1. Mass-market cigarettes are much more health-damaging than they need to be to deliver nicotine to people who want, or are addicted to, nicotine. It’s hardly unfair to hold the companies and their enablers morally culpable for killing people unnecessarily.

2. Yes, smokers in the U.S. know the habit is bad for you, despite decades of expensive effort by the cigarette companies to obfuscate the truth. Smokers in Russia, maybe not so much.

3. Most adult smokers are hooked. Their smoking isn’t fully “voluntary” anymore. Yes, they could quit; most have tried at least once, and failed. The median number of unsuccessful quit attempts before success is five. Some people never lose the craving: they will have intrusive thoughts about smoking for the rest of their lives.

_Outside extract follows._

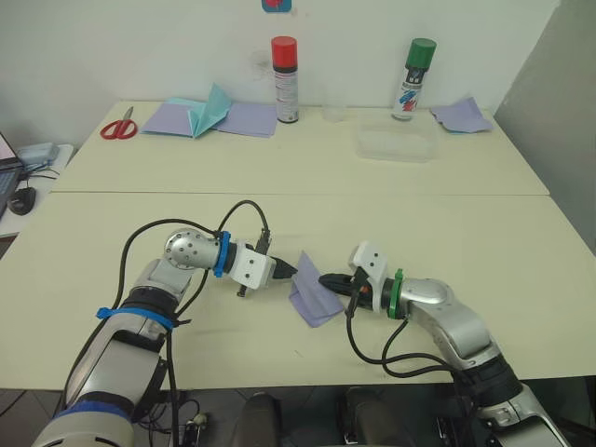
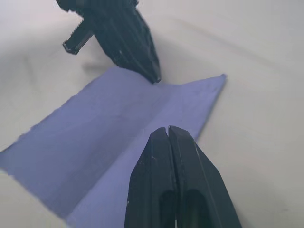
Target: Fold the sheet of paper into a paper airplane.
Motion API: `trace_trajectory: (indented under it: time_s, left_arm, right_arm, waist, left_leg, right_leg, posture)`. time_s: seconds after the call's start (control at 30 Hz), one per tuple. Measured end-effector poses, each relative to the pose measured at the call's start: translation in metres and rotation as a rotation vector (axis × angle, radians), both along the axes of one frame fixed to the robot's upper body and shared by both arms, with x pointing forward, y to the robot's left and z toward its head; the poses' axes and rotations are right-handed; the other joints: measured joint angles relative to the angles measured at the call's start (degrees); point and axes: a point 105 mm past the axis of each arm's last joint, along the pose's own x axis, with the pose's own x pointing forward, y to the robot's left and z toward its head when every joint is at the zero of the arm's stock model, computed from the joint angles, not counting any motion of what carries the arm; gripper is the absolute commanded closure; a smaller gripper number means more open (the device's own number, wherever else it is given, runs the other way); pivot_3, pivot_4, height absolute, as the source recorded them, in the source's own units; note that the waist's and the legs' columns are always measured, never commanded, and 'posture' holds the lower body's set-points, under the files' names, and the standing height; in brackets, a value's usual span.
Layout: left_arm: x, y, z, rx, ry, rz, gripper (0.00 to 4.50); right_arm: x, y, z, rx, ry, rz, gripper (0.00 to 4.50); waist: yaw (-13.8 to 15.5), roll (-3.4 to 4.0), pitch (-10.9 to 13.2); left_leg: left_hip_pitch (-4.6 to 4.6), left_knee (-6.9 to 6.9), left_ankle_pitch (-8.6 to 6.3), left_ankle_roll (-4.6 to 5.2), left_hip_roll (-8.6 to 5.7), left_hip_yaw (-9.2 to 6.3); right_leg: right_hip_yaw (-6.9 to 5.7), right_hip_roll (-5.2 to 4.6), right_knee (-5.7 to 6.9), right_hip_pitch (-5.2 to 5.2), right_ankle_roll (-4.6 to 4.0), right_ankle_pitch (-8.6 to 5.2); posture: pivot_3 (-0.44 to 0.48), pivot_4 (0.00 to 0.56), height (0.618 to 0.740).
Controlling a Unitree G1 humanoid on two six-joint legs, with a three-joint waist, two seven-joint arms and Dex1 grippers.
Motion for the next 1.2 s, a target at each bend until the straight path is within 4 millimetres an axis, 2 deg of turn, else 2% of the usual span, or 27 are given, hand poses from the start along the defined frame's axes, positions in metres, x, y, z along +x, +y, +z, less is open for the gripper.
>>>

4. Almost no one starts smoking as an adult. More than 90% of the addicts start as minors. Those transactions are already illegal. And yet the cigarette companies keep shaping their marketing efforts to capture new, underage smokers, who are after all the future of the business. (Camel is now doing well with “Camel Crush,” which converts from non-menthol to menthol when you pinch it. The kids love it, and the other brands are worried because Camel is doing well in that illegal but essential market segment.)

5. Bain wasn’t just helping companies figure out how to provide cigarettes to consumers; it was helping them figure out how to lobby against regulations that demonstrably save lives.

6. Yes, I would support a ban on cigarettes, or at least cigarettes made from standard tobacco rather than TSN-free tobacco or containing additives. Current smokers could be weaned on to e-cigarettes, which provide nicotine but not “flavor” (i.e., particulates and carcinogens).

When 90% of current smokers say that they wish they’d never started, it takes a really quite astounding act of intellectual stubbornness to insist that “freedom” means the right to tempt children into a habit that they will later wish they didn’t have, and that will eventually kill about half of them unless they go through the unpleasant process of quitting. (Yes, smoking doubles mortality at every age.)

Author: Mark Kleiman

Professor of Public Policy at the NYU Marron Institute for Urban Management and editor of the Journal of Drug Policy Analysis. Teaches about the methods of policy analysis about drug abuse control and crime control policy, working out the implications of two principles: that swift and certain sanctions don't have to be severe to be effective, and that well-designed threats usually don't have to be carried out. Books: Drugs and Drug Policy: What Everyone Needs to Know (with Jonathan Caulkins and Angela Hawken) When Brute Force Fails: How to Have Less Crime and Less Punishment (Princeton, 2009; named one of the "books of the year" by The Economist Against Excess: Drug Policy for Results (Basic, 1993) Marijuana: Costs of Abuse, Costs of Control (Greenwood, 1989) UCLA Homepage Curriculum Vitae Contact: Markarkleiman-at-gmail.com

24 thoughts on “The ethics of selling cigarettes”

  1. It makes perfect sense. We’ve done so poorly in reducing cigarette use with tobacco as a legal drug, we might as well ban it. After all, that’s worked really well for illicit drugs.

  2. “Most adult smokers are hooked. Their smoking isn’t fully “voluntary” anymore. Yes, they could quit; most have tried at least once, and failed. The median number of unsuccessful quit attempts before success is five. Some people never lose the craving: they will have intrusive thoughts about smoking for the rest of their lives.”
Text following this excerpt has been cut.